What is the most colorful double star in the night sky? Most amateur astronomers would vote for β Cygni (Albireo). Others might cite γ Andromedae (Almach), ι Cancri, ξ Bootis, or η Cassiopeiae. Sadly overlooked is a double star that might challenge them all – h 3945 in Canis Major. It is arguably the most colorful double star in the winter sky and, in fact, has been nick-named the “Winter Albireo.”

h3945 (aka 145 Canis Majoris) is one of more than 5500 double stars catalogued by John Herschel (William’s son) in the early 1800s. The magnitude 5.0 primary is accompanied by a 5.9 magnitude companion 26.8 arc-seconds away. Their spectral types (K0 and F0) give rise to a stunning color contrast. In her book Double Stars for Small Telescopes, Sissy Haas writes, “Showcase pair: A bright, wide, and easy pair with deep colors. The stars are bright citrus orange and royal blue; these colors are seen vividly and in strong contrast.” In early 2008, 3945 was the subject of a forum on the Cloudynights website. The general consensus was that this is one of the most beautiful double stars in the night sky. That was my thought when I included h3945 in a “Top 100 Doubles” series written for Deep Sky Magazine in 1983.

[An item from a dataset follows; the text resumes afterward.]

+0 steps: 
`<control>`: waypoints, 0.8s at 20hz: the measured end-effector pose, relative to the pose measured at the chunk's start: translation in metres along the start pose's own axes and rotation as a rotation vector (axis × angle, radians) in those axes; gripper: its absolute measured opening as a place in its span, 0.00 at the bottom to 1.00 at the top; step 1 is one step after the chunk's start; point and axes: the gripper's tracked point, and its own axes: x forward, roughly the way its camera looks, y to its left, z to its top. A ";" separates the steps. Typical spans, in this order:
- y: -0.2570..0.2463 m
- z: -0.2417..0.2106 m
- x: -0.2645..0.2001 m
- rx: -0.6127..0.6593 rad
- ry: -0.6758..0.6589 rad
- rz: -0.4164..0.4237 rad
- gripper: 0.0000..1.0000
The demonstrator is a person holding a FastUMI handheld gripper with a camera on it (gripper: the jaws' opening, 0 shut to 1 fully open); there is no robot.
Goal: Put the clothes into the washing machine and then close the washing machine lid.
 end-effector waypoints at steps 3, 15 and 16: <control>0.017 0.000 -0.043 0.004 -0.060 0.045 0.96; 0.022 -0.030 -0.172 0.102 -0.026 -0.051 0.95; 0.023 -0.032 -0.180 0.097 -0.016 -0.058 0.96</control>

Despite these kudos, h3945 still gets the cold shoulder from most backyard astronomers. In the February, 1980, issue of Deep Sky, I described h3945 as “one of the most colorful, yet underrated, double stars in the heavens.” Richard Dibon-Smith, on his Constellation Web Page (www.dibonsmith.com) concurs, noting that, “h3945 is a gorgeous yet rather unknown binary.” In the Cambridge Double Star Atlas, co-author James Mullaney laments that h3945 is “Largely unknown & unobserved – a pity!”

Why would such a beautiful double star be so grossly ignored? There are two parts to the answer – h3945 is in a southerly location, and it isn’t as bright and easily seen as Albireo or Almach. The first isn’t a problem if your observing site affords a clear view of the lower half of Canis Major. As for finding h3945, just trace a line from ο1 CMa past ο2 CMa and extend it about 3 degrees beyond (see finder chart).

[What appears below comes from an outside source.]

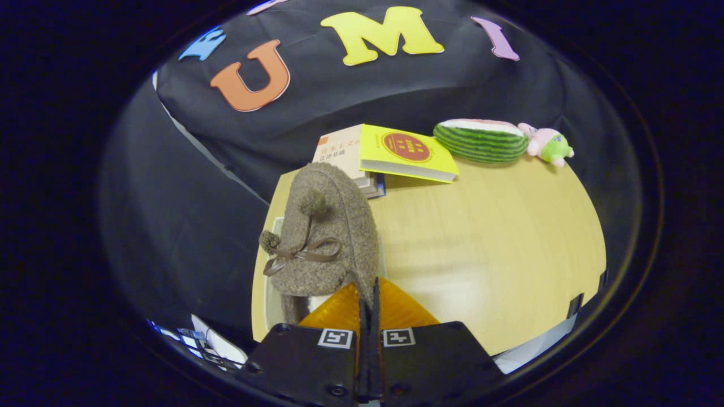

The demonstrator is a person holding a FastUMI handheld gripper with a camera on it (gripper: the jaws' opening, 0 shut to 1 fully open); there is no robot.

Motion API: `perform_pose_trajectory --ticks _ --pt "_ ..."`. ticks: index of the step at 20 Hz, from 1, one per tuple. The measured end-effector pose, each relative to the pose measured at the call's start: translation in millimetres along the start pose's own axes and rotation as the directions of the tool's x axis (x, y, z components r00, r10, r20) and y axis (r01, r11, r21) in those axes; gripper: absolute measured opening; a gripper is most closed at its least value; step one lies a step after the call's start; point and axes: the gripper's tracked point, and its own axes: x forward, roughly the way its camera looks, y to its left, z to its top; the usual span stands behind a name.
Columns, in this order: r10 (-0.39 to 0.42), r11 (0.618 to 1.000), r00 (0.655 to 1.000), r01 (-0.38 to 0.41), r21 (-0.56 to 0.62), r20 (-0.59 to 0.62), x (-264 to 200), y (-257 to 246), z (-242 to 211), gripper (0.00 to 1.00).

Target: Open the storage box then place both shoes into the box .Put the left shoe in first, then the right shoe, with the right side of both shoes facing outward in a uniform manner.

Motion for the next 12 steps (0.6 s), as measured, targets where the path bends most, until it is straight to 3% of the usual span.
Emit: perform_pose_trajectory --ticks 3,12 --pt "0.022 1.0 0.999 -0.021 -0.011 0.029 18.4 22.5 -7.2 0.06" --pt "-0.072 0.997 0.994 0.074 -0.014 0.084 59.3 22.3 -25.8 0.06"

Sissy Haas, Richard Dibon-Smith, James Mullaney, your truly, plus a batch of backyard astronomers on the Cloudynights website have all raved about h3945. Now it’s your turn to experience one of the night sky’s true gems.

Your comments on this column are welcome. E-mail me at gchaple@hotmail.com

β Orionis (Rigel)
by Glenn Chaple

You won’t need a finder chart to locate this month’s featured sky object. It’s the first magnitude star β Orionis, better known by its proper name Rigel. Seventh brightest star in the night sky, Rigel dazzles us with a diamond-white color; especially striking when compared with Orion’s other first-magnitude star, the ruddy-hued Betelgeuse.

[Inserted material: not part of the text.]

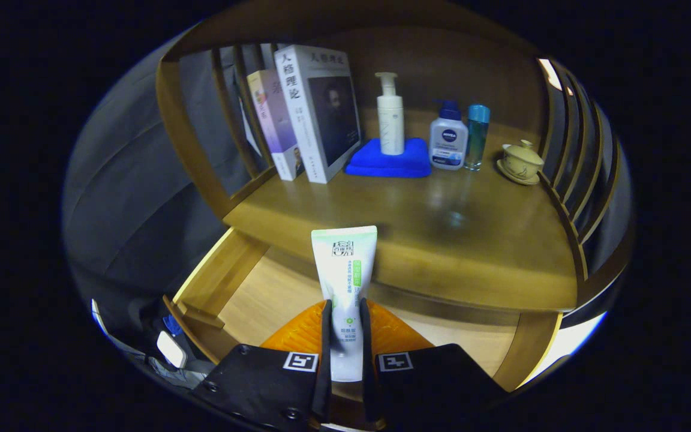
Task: Pull open the drawer, take out the items inside it, and place them on the countertop above the cabinet.
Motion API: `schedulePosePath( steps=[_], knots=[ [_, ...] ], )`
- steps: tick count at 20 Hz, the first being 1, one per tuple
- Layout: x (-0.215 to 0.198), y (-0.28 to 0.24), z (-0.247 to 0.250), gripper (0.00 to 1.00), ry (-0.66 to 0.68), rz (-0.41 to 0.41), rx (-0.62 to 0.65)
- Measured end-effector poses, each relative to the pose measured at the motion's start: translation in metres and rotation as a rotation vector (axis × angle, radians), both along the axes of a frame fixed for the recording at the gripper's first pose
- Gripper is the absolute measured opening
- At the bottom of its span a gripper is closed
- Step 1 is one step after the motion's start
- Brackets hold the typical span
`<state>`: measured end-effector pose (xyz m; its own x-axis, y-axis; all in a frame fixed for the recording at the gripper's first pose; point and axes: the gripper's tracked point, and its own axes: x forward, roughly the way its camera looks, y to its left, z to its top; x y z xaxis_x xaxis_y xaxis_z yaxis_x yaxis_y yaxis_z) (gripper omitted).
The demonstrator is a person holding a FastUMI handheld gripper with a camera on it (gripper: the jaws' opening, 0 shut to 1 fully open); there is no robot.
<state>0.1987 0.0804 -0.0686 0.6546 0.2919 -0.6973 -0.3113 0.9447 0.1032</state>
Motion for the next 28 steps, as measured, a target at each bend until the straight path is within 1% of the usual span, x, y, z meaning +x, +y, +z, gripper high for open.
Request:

Many backyard astronomers are unaware that Rigel is a double star. Its companion (Rigel B) lies 9 arc-seconds away – a gap that should be easily breached by the smallest of telescopes. Unfortunately, it shines at magnitude 6.8, 400 times fainter than the primary. As a result, the little star often hides in the glare of its master.

In 1822, the first reliable measure of the Rigel system indicated a separation of 8.9” and a position angle of 201o, the latter meaning that Rigel B lay south and slightly west of the main star. Not much has changed in nearly two centuries. In 2004, the separation and P.A. had increased slightly to 9.4” and 204o. Because Rigel A and B share a common proper motion, astronomers believe they form a physical binary separated by a whopping 2500 AU – a distance over 60 times greater than the gap separating Pluto from the sun. Their orbital period is thought to exceed 25,000 years. The last time Rigel B was in its current orbital position the earth was in the grip of the Ice Age!

Because of the large disparity in brightness between its components, Rigel offers a similar challenge to the one presented by the notoriously difficult Sirius. While Sirius and its white dwarf companion the “Pup” require absolutely steady seeing conditions and an 8-inch or larger telescope, Rigel may be split with a 6-inch under normal sky conditions. Years ago, on an evening of unusually steady skies, I managed to glimpse Rigel B with a 3-inch f/10 Edmund reflector (the classic model sold back in the 50s and 60s) and a magnifying power of 120X. I cheated, first spotting the companion with a 6-inch reflector. Knowing where to look, I had no trouble capturing Rigel B with the 3-inch. It appeared as a tiny bluish speck just outside the brilliant sparkle of the main star.

Next time you turn your telescope skyward to admire the Orion Nebula, take a side trip to Rigel. Unlike the legions of backyard astronomers who have marveled at the great nebula, you’ll be among a much smaller group of observers who have admired Orion’s brightest binary star.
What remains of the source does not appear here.